The wind seemed to have dropped this morning when we got up – all the palm trees were looking relaxed, rather than hanging onto their fronds for dear life as they had been when we rolled in last night. We set off out of Port-la-Nouvelle towards Leucate, knowing that we had to do a few kilometres on a busy road before hitting the minor coast road proper. But no! A side road loomed, and we realised we could take that nearly all the way to Leucate. It was lovely, through the vineyards, with friendly waves from the the secateur-wielding workers in the vines.

We reached the busy road, and a group of cyclists approached us from another minor road ahead. One of them told us that the minor road was a much nicer way right into Leucate, adding, in an impossibly sexy French accent, that we shouldn’t go on the main road because ‘eet eez vaire dangereuse’. We took this advice, since ‘vaire dangereuse’ is not a good idea at the end of a long tour, if ever!

And so it was that we finally caught up with the flamingoes. They must be on holiday or something, they’d left a skeleton team on tourist duties, with just the two birds in the Etang de Leucate ou de Salses. Still, it was good to see them at last. Leucate looked like a good little village, and it was shortly followed by Port Leucate, which was more of a holiday place, with seaside apartments and a very attractive beach.

We had another tiny spit of land to negotiate to get past the long etang, and found a completely unused road between the coast road and the etang, so we toodled along that, thinking how nice it was of them to build us our own road. There was a sign in French that said that it was just for emergency vehicles, but we couldn’t understand it, so we decided it was fine…

After La Barcarès, another pleasant seaside village, we picked up a cycle path, but it was very slow, it kept turning cyclists up winding concrete paths to the road bridges to cross rivers, so we chose the road instead, with its wide tarmac strip to the right for cyclists. At Canet-en-Roussillon our route planning fell apart briefly, when we arrived at a junction to see a ‘no cyclists’ sign on the road we had expected to use, in pictures this time, so there could be no doubt. Fortunately there was a voie vert just next to it, which initially appeared to go in the right direction. Unfortunately, it then headed off in completely the wrong direction, but had obviously been taken by lots of people trying to go the same way as us, because there was a clear footpath going our way. We walked the bike along the footpath for the hundred metres of disallowed road to the roundabout, where we were once again permitted to ride.

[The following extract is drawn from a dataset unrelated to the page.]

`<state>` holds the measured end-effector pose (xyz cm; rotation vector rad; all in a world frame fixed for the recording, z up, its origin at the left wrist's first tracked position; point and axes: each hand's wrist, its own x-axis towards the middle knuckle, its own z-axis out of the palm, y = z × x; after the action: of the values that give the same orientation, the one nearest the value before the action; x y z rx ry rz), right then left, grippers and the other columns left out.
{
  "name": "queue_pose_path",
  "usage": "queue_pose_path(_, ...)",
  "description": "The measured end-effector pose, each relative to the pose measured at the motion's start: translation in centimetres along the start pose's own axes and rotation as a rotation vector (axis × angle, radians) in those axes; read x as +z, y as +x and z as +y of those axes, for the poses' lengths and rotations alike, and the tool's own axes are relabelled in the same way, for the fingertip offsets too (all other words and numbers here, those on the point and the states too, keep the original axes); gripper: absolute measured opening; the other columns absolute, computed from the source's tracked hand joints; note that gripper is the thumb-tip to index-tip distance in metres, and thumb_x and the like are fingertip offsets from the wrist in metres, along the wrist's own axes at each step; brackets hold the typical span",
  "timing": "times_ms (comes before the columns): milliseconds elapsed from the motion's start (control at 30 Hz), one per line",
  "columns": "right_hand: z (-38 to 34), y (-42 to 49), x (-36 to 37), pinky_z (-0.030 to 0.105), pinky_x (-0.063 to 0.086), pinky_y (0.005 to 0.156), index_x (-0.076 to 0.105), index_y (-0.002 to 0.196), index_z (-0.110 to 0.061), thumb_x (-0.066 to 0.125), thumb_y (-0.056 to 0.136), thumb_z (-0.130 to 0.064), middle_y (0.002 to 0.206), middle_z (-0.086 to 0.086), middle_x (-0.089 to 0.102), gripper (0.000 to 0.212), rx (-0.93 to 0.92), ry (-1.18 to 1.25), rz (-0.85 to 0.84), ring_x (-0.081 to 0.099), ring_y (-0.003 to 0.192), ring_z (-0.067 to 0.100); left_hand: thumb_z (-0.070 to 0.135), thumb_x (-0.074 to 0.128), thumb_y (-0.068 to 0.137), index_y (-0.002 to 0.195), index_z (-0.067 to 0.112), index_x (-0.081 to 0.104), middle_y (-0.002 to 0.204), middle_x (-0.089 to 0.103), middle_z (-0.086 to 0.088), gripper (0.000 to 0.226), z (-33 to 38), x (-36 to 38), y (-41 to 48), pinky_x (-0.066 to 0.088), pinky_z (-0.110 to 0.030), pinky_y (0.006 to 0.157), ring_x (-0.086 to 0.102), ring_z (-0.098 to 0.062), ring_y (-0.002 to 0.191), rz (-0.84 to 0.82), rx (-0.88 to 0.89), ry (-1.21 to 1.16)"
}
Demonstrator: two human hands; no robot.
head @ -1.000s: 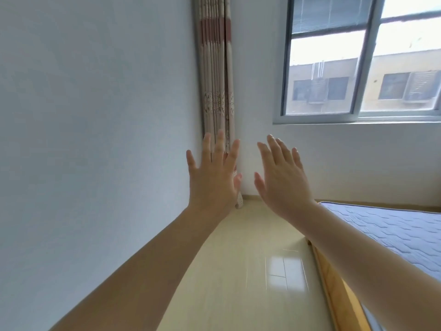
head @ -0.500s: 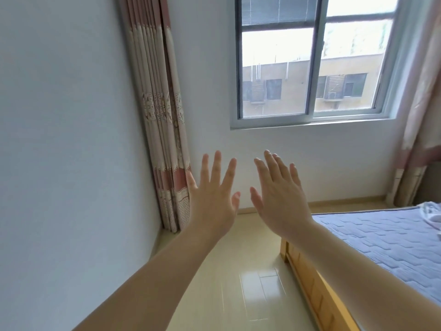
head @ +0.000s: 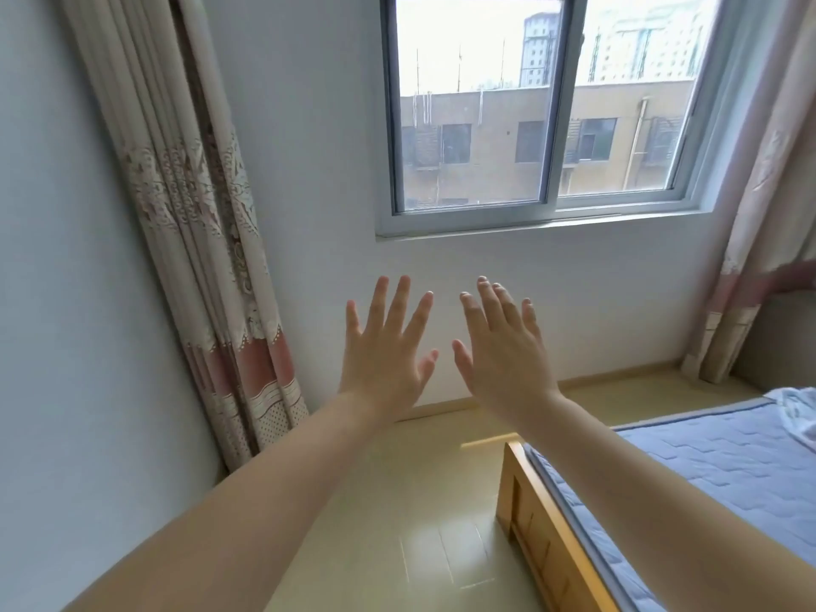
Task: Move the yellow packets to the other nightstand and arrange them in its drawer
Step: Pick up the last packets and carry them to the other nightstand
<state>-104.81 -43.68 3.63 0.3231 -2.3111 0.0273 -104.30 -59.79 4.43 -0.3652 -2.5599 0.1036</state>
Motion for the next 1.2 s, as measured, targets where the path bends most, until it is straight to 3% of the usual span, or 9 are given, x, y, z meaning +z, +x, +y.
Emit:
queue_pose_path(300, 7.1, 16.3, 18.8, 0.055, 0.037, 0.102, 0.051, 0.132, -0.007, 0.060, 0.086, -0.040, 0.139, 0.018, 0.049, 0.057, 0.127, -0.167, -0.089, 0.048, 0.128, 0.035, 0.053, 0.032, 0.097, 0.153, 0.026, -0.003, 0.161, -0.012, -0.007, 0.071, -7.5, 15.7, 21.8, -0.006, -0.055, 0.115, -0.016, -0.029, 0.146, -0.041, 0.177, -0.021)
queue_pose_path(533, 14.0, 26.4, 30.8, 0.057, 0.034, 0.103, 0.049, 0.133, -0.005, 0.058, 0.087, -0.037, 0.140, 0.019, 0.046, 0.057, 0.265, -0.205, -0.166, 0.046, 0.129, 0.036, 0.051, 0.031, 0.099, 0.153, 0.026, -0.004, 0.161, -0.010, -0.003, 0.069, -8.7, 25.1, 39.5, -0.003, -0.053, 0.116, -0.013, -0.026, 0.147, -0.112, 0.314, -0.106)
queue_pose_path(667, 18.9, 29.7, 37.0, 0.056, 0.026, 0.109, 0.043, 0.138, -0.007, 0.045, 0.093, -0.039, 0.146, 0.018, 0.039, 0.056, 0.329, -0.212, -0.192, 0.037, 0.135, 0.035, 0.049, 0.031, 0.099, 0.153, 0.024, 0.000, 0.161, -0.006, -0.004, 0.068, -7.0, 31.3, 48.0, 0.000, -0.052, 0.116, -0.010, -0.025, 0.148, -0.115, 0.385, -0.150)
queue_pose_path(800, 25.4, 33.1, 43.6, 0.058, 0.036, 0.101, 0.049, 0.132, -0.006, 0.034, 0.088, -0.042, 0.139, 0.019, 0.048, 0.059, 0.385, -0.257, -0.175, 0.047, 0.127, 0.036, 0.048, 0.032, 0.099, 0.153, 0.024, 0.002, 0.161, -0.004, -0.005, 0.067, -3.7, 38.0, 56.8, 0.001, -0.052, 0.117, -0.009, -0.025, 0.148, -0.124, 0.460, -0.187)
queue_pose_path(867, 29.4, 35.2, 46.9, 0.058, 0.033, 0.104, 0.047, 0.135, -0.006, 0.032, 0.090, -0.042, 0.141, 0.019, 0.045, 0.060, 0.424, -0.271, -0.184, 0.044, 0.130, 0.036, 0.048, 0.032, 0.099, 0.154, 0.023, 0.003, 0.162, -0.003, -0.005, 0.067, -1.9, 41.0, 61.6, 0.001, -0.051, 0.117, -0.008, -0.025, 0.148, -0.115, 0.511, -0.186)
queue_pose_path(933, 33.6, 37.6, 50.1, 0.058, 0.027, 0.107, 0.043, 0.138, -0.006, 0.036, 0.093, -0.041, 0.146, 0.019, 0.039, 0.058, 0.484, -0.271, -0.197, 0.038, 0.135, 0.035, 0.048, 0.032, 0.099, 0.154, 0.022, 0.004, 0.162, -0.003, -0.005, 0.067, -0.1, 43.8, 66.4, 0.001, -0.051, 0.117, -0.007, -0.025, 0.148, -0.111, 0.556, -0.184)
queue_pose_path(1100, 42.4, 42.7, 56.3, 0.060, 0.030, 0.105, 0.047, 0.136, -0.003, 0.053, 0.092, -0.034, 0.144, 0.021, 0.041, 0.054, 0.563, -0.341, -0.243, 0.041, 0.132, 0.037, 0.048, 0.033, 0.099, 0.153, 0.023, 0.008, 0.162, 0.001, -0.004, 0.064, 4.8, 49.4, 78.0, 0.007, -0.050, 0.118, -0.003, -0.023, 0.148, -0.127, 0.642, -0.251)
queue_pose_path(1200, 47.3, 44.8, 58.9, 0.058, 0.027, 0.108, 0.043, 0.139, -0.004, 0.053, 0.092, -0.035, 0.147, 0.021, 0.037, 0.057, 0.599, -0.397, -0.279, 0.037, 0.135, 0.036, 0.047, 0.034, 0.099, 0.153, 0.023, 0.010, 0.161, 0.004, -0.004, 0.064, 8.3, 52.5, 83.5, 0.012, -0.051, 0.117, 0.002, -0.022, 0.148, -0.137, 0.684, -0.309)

We stopped for lunch at St Cyprien, in a créperie with a very friendly waiter. Whilst we were finishing our lunch with a coffee, the heavens opened. Just as in Orange, the streets were soon awash, and hordes of wet people came up from the beach, heading for their nice dry apartments. Our friendly waiter kindly offered to call us a taxi and look after the bike for us until we could collect it! Tempting, but we had only around 15km to go, so we waited until the rain eased a little and set off.

It wasn’t far to Argelès-sur-Mer, where we spent a holiday many years ago, and we’d just seen our first sign for today’s destination, and the original end-point of the trip, when the back tyre suddenly deflated. We had known that the tyre wall was quite worn, but had hoped it would last. No problem, we put in a tyre-boot to protect the inner tube, reinflated, and rode the last few kilometres into Collioure, where we are booked in for three nights.

After a consultation with the very helpful hotel receptionist, we decided we would head back to the bike shop at Argelès to replace the tyre, since it was just a short trip in a taxi. Bizarrely, we had experienced exactly the same thing on the Lands End to John O’Groats ride, replacing the tyre for the same reason in Thurso. Our replacement tyre is even the same make as the one we were given in Thurso. Very spooky.

So we have one last bit of business tomorrow – the Spanish border. It’s only around 20km from here – you can almost smell the paella…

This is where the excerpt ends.